TASK TO COMPLETE: Report the count of lines in the listing below that include the string "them", with no other text.

EXERCISE INPUTS:

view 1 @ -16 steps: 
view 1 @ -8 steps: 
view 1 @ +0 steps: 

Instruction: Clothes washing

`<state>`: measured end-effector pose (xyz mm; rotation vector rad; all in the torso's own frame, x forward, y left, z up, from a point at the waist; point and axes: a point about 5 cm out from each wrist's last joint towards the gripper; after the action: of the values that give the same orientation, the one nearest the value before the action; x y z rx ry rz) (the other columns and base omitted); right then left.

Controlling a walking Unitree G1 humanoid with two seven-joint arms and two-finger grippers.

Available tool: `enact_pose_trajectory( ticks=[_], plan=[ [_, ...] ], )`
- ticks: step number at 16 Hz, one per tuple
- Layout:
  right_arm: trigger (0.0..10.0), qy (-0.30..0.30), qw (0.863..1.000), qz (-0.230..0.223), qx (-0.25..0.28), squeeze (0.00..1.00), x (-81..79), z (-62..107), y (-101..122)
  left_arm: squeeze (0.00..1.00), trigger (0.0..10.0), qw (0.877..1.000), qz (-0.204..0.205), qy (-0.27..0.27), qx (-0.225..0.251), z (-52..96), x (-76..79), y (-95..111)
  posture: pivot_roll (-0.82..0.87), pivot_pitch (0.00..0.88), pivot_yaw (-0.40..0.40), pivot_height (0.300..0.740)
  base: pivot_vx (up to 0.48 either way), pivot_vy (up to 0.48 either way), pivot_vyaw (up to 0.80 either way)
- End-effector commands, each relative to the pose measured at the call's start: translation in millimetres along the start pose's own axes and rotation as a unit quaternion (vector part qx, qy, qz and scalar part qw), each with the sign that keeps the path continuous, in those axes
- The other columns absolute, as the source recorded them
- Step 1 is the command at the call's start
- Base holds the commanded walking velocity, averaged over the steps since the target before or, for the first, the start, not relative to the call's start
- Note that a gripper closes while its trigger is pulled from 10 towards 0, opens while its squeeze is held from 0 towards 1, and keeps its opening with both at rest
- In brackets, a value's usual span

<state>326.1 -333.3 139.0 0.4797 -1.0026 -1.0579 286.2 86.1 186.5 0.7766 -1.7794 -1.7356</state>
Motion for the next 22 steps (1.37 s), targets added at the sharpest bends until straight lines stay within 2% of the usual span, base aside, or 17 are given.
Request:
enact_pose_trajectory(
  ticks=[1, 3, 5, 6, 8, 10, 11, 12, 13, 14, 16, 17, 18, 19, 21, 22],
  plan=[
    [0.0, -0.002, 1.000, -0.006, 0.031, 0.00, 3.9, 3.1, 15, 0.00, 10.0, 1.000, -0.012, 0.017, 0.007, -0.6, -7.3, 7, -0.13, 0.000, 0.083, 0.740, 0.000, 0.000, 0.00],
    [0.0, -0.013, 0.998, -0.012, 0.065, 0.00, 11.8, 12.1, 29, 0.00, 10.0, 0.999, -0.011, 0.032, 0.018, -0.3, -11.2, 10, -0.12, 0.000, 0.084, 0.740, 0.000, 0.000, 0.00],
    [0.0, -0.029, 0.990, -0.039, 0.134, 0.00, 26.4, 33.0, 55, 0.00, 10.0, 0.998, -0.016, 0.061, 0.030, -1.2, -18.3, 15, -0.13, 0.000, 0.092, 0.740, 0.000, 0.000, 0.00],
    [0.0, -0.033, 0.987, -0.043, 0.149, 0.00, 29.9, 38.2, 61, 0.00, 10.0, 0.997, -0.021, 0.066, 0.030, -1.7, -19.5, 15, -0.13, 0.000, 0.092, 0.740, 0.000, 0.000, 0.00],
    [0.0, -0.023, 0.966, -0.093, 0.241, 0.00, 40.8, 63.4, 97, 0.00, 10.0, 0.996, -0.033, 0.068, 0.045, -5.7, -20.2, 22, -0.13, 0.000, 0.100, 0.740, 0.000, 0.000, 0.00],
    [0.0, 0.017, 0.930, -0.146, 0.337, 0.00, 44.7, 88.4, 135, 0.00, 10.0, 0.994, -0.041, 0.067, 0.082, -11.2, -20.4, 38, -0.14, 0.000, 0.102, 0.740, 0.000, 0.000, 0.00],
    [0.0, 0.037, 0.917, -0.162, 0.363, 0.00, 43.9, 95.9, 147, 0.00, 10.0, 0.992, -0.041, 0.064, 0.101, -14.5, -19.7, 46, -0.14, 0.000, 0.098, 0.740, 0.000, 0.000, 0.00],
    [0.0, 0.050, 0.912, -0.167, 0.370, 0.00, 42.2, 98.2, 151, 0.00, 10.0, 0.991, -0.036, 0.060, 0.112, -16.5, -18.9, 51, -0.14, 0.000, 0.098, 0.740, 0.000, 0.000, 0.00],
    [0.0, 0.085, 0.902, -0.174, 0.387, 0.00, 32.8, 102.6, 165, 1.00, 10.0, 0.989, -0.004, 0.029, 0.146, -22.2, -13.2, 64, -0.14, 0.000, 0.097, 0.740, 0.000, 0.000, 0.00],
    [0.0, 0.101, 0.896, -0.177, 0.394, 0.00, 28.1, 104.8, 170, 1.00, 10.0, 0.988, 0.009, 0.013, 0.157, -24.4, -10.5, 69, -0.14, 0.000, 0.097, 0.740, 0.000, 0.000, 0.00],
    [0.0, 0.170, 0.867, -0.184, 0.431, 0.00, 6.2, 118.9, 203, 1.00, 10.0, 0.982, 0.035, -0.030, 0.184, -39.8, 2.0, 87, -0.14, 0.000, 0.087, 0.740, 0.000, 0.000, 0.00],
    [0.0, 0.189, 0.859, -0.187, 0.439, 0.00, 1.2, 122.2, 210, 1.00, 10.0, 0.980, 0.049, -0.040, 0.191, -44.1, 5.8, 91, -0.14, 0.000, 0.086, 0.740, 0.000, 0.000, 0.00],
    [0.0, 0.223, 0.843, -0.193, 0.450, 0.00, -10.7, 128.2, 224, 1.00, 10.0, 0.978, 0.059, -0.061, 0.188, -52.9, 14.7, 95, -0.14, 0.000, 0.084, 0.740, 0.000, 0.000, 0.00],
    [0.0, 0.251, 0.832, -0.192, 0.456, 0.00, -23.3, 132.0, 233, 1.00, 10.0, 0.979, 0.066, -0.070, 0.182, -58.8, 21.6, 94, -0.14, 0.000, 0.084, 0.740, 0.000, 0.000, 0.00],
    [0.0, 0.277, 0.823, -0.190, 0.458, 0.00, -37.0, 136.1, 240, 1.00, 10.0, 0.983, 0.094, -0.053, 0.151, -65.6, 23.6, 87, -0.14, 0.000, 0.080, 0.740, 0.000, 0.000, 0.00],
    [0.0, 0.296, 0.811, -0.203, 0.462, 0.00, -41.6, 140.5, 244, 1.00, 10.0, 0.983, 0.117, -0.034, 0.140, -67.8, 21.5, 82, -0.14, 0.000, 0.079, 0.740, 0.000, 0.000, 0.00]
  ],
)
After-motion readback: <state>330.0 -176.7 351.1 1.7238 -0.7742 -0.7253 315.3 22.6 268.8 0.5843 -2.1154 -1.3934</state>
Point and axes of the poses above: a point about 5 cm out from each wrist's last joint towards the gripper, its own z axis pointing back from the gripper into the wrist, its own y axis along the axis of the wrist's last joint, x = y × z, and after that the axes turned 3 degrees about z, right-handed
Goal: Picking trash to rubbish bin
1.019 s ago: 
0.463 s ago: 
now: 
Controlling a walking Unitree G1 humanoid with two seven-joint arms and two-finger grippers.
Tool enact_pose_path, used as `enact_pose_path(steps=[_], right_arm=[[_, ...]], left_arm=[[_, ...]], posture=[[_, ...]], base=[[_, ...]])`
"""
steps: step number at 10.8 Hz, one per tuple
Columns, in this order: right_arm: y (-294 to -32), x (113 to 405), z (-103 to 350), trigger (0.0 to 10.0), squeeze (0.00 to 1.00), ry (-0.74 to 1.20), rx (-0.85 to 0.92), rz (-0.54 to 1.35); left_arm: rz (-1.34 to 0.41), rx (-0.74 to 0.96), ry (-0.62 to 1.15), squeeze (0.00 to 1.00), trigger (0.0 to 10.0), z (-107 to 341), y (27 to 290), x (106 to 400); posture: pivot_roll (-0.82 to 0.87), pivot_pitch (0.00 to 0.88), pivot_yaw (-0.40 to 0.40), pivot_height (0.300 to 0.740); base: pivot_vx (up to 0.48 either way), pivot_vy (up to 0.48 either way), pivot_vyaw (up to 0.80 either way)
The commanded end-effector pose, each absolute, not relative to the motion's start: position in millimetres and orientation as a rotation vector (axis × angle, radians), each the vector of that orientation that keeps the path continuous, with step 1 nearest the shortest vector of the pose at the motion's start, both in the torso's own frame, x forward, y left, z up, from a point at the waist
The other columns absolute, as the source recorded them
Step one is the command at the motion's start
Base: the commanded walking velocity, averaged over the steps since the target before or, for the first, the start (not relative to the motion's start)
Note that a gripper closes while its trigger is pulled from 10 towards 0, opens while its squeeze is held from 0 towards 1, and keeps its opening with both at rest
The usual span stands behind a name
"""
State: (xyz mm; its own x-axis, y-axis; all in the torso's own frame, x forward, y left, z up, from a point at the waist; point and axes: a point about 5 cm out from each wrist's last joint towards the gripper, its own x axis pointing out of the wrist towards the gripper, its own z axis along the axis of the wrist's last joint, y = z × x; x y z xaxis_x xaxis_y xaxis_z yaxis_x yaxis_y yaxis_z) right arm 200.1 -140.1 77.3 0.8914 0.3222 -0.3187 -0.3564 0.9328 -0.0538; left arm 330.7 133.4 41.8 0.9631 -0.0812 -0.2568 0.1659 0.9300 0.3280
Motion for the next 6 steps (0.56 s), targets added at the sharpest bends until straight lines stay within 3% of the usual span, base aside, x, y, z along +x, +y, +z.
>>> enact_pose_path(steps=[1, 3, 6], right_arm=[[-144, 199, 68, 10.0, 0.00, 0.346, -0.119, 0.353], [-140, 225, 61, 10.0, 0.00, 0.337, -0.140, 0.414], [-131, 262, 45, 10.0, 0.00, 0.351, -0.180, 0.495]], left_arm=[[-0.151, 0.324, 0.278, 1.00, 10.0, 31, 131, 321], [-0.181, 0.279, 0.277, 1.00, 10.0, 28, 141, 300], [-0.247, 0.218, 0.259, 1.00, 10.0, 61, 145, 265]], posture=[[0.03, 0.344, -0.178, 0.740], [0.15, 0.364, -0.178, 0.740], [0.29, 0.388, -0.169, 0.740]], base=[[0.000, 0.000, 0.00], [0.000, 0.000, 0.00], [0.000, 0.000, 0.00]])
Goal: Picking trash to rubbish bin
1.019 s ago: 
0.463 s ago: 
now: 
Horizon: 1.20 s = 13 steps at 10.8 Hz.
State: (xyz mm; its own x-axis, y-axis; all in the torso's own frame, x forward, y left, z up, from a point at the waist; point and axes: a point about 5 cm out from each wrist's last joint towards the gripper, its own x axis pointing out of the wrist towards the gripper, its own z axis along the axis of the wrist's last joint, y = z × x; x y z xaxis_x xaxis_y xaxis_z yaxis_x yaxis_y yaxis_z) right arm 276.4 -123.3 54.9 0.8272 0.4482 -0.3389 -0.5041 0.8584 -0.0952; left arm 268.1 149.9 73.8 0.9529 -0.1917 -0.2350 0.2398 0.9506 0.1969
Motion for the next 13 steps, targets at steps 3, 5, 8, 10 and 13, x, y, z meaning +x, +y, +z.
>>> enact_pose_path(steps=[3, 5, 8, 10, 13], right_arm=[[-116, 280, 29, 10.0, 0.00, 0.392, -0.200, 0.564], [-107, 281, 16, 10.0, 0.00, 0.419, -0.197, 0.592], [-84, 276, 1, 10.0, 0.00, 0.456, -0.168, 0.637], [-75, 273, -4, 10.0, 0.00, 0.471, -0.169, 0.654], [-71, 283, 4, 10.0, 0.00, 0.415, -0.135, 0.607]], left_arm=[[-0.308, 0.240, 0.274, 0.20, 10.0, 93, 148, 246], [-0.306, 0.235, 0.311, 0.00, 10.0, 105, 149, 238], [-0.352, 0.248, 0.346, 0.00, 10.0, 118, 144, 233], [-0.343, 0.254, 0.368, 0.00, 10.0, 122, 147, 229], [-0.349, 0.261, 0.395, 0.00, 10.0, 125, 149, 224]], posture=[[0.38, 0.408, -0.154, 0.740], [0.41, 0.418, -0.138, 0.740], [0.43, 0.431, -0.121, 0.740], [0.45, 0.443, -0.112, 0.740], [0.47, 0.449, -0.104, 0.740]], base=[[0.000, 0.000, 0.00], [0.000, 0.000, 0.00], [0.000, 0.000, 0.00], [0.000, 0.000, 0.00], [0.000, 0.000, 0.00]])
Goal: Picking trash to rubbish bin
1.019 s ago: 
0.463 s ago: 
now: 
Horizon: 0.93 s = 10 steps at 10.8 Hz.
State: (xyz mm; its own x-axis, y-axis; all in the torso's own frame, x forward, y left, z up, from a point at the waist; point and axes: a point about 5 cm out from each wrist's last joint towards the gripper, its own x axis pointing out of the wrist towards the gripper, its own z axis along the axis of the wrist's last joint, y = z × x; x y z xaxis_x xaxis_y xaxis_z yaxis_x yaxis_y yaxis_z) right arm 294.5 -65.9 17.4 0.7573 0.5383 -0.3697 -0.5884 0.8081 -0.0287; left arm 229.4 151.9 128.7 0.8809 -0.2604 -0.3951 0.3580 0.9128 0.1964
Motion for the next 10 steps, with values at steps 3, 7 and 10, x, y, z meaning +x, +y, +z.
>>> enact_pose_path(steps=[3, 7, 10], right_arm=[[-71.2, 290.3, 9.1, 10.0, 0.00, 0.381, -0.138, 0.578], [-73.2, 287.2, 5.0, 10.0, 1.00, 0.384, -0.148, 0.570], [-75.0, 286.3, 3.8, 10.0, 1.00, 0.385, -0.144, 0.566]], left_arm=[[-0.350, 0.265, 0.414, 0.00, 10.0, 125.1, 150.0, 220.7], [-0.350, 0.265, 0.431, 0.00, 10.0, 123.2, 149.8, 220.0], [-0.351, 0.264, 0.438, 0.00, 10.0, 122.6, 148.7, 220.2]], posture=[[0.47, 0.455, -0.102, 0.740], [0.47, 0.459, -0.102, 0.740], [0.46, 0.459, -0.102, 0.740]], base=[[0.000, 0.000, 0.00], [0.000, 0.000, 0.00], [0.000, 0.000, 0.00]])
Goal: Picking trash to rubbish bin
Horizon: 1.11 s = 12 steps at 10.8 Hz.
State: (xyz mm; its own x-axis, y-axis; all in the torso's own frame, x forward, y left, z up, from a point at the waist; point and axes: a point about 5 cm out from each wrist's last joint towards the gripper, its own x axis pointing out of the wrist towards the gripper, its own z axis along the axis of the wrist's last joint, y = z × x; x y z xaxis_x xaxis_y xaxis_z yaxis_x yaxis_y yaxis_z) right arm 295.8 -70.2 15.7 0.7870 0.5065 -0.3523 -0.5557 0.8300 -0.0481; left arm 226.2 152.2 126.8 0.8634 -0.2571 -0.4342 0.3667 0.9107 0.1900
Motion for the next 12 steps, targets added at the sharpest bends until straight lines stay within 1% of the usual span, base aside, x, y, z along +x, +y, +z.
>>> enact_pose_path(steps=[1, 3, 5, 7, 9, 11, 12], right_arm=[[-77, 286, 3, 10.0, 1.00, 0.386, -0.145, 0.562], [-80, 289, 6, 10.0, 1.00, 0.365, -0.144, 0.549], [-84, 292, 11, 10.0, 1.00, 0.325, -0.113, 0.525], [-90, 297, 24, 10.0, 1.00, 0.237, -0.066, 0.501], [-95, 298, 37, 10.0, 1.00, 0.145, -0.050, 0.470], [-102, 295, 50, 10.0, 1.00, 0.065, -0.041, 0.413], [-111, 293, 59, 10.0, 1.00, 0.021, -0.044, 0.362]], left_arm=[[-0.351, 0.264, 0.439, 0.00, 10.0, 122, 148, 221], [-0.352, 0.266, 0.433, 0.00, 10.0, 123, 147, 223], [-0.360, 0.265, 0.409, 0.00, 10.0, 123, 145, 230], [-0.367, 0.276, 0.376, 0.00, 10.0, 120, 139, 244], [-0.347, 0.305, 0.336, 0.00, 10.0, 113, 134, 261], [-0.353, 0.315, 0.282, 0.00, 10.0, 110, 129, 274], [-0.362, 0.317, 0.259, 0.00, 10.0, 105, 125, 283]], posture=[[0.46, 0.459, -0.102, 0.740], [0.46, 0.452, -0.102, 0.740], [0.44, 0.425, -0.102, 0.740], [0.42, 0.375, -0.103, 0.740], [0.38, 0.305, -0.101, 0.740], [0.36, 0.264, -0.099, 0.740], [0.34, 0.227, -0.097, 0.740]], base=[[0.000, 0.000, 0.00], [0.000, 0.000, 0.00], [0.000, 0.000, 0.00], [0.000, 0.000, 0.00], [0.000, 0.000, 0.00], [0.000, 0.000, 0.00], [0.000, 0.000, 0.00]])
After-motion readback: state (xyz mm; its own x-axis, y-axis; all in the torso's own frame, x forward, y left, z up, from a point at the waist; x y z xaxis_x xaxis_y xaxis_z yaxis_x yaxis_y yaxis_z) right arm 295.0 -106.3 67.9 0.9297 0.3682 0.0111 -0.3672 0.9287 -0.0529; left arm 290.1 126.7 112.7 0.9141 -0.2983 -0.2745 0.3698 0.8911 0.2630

WRITTEN RESPONSE: 2